→ **Exercise instructions**
What you should output is the data below, unchanged in every character.

→ **Provided records**
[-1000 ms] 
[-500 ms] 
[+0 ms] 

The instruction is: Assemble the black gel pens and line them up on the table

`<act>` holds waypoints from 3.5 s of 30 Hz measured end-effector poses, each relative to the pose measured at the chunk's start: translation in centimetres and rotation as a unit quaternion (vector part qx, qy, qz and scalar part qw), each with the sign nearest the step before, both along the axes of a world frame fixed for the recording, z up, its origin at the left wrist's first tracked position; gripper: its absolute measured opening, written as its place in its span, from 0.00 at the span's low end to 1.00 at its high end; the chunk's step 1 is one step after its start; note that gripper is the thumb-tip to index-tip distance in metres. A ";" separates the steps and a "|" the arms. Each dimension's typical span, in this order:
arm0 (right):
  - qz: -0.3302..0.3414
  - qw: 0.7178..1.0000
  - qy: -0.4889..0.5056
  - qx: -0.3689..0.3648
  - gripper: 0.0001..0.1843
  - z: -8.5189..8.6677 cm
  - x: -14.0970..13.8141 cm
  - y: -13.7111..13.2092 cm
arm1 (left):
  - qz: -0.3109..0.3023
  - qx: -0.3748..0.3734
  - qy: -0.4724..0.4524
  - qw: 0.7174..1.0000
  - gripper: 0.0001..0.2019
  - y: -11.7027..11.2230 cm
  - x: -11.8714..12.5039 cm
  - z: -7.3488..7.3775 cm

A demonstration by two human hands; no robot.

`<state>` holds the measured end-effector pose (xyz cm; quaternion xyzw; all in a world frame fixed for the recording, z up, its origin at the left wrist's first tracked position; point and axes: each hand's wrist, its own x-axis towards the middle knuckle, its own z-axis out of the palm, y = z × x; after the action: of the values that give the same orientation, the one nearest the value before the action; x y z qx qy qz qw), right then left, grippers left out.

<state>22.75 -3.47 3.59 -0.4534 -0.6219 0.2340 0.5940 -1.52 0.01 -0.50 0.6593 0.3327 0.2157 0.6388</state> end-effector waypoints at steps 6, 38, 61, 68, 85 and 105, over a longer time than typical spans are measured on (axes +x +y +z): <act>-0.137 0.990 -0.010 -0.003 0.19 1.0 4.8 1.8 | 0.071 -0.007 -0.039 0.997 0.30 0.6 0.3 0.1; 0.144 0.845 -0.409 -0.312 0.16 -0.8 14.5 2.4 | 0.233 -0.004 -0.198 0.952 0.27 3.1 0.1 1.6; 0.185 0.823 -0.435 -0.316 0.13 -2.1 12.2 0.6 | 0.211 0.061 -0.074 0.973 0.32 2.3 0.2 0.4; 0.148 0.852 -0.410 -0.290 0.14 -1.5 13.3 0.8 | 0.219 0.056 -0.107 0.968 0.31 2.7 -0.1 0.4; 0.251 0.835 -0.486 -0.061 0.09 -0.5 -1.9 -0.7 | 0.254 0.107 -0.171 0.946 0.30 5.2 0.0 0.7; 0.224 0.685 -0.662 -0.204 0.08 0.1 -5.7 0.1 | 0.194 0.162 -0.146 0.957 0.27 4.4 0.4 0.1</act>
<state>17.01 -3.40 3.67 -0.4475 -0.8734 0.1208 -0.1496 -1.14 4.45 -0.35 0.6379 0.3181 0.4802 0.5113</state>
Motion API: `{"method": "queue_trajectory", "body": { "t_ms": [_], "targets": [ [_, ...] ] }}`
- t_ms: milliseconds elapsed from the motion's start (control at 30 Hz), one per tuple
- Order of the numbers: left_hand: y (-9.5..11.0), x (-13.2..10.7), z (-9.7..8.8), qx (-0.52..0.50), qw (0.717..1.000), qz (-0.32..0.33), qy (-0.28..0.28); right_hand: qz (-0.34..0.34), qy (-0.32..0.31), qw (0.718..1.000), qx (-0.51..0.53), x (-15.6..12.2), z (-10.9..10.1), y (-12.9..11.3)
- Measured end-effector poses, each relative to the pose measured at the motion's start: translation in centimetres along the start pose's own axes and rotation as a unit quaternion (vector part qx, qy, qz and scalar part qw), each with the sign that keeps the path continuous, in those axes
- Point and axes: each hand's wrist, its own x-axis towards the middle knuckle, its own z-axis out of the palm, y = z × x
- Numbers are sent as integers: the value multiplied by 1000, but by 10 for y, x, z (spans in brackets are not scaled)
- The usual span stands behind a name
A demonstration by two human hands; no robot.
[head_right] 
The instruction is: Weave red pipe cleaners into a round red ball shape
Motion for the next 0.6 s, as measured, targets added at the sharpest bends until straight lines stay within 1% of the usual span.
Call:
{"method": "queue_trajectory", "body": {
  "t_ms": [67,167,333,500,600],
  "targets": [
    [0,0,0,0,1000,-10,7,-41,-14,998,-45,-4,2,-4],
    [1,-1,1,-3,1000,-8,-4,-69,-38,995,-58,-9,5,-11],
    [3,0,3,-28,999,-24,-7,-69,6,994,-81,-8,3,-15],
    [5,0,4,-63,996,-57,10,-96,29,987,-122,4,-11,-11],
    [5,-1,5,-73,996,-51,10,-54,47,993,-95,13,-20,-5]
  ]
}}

→ **Exercise result**
[-1000 ms] 
[-500 ms] 
[+0 ms] 

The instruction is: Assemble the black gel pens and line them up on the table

`<act>` holds waypoints from 3.5 s of 30 Hz measured end-effector poses, each relative to the pose measured at the chunk's start: translation in centimetres and rotation as a unit quaternion (vector part qx, qy, qz and scalar part qw), each with the sign nearest the step before, both along the axes of a world frame fixed for the recording, z up, its origin at the left wrist's first tracked position; gripper: its absolute measured opening, written as its place in its span, from 0.00 at the span's low end to 1.00 at its high end; the chunk's step 1 is one step after its start; note that gripper is the thumb-tip to index-tip distance in metres. A ";" separates the steps and a "|" the arms. Each dimension's typical span, in this order:
arm0 (right):
  - qz: -0.3302..0.3414
  - qw: 0.7178..1.0000
  - qy: -0.4889..0.5056
  - qx: -0.3689..0.3648
  - gripper: 0.0001..0.1843
  - z: -8.5189..8.6677 cm
  - x: -14.0970..13.8141 cm
  - y: -13.7111..13.2092 cm
arm1 (left):
  - qz: -0.3109..0.3023
  - qx: -0.3748..0.3734
  - qy: -0.4724..0.4524
  - qw: 0.7174..1.0000
  - gripper: 0.0001..0.2019
  - y: -11.7027..11.2230 cm
  - x: -11.8714..12.5039 cm
  - z: -7.3488..7.3775 cm

A demonstration by two human hands; no robot.

`<state>` holds the measured end-effector pose (xyz cm; quaternion xyzw; all in a world frame fixed for the recording, z up, its origin at the left wrist's first tracked position; point and axes: each hand's wrist, its own x-axis towards the middle knuckle, its own z-axis out of the palm, y = z × x; after the action: of the values that give the same orientation, the one nearest the value before the action; x y z qx qy qz qw), right then left, grippers left out.

<state>22.75 -3.47 3.59 -0.4534 -0.6219 0.2340 0.5940 -1.52 0.01 -0.50 0.6593 0.3327 0.2157 0.6388</state> end-effector waypoints at steps 6, 38, 61, 68, 85 and 105, over a longer time than typical spans are measured on (axes +x +y +z): <act>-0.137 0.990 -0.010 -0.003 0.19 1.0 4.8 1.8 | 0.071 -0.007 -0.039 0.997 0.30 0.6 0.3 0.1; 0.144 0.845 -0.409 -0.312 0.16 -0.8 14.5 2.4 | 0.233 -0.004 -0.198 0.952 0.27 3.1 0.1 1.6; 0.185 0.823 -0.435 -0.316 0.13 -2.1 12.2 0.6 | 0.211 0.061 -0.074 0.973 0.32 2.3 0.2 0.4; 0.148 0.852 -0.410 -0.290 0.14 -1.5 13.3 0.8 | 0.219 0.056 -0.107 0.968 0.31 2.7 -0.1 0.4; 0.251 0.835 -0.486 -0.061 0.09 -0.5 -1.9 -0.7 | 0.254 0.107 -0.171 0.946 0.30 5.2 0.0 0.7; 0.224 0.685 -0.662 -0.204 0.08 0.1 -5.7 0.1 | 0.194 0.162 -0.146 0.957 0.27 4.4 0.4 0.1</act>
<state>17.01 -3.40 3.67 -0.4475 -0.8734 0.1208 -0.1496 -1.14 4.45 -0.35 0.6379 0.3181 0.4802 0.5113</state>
Motion API: `{"method": "queue_trajectory", "body": { "t_ms": [_], "targets": [ [_, ...] ] }}`
- t_ms: milliseconds elapsed from the motion's start (control at 30 Hz), one per tuple
- Order of the numbers: left_hand: y (-9.5..11.0), x (-13.2..10.7), z (-9.7..8.8), qx (-0.52..0.50), qw (0.717..1.000), qz (-0.32..0.33), qy (-0.28..0.28); right_hand: qz (-0.34..0.34), qy (-0.32..0.31), qw (0.718..1.000), qx (-0.51..0.53), x (-15.6..12.2), z (-10.9..10.1), y (-12.9..11.3)
- Measured end-effector poses, each relative to the pose measured at the motion's start: translation in centimetres along the start pose's own axes and rotation as a unit quaternion (vector part qx, qy, qz and scalar part qw), each with the sign that keeps the path continuous, in those axes
- Point and axes: each hand's wrist, its own x-axis towards the middle knuckle, its own z-axis out of the palm, y = z × x
- Numbers are sent as integers: the value multiplied by 1000, but by 10 for y, x, z (spans in brackets are not scaled)
- The usual span stands behind a name
A demonstration by two human hands; no robot.
[head_right] 
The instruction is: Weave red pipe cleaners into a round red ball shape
Motion for the next 0.6 s, as measured, targets added at the sharpest bends until straight lines stay within 1% of the usual span.
Call:
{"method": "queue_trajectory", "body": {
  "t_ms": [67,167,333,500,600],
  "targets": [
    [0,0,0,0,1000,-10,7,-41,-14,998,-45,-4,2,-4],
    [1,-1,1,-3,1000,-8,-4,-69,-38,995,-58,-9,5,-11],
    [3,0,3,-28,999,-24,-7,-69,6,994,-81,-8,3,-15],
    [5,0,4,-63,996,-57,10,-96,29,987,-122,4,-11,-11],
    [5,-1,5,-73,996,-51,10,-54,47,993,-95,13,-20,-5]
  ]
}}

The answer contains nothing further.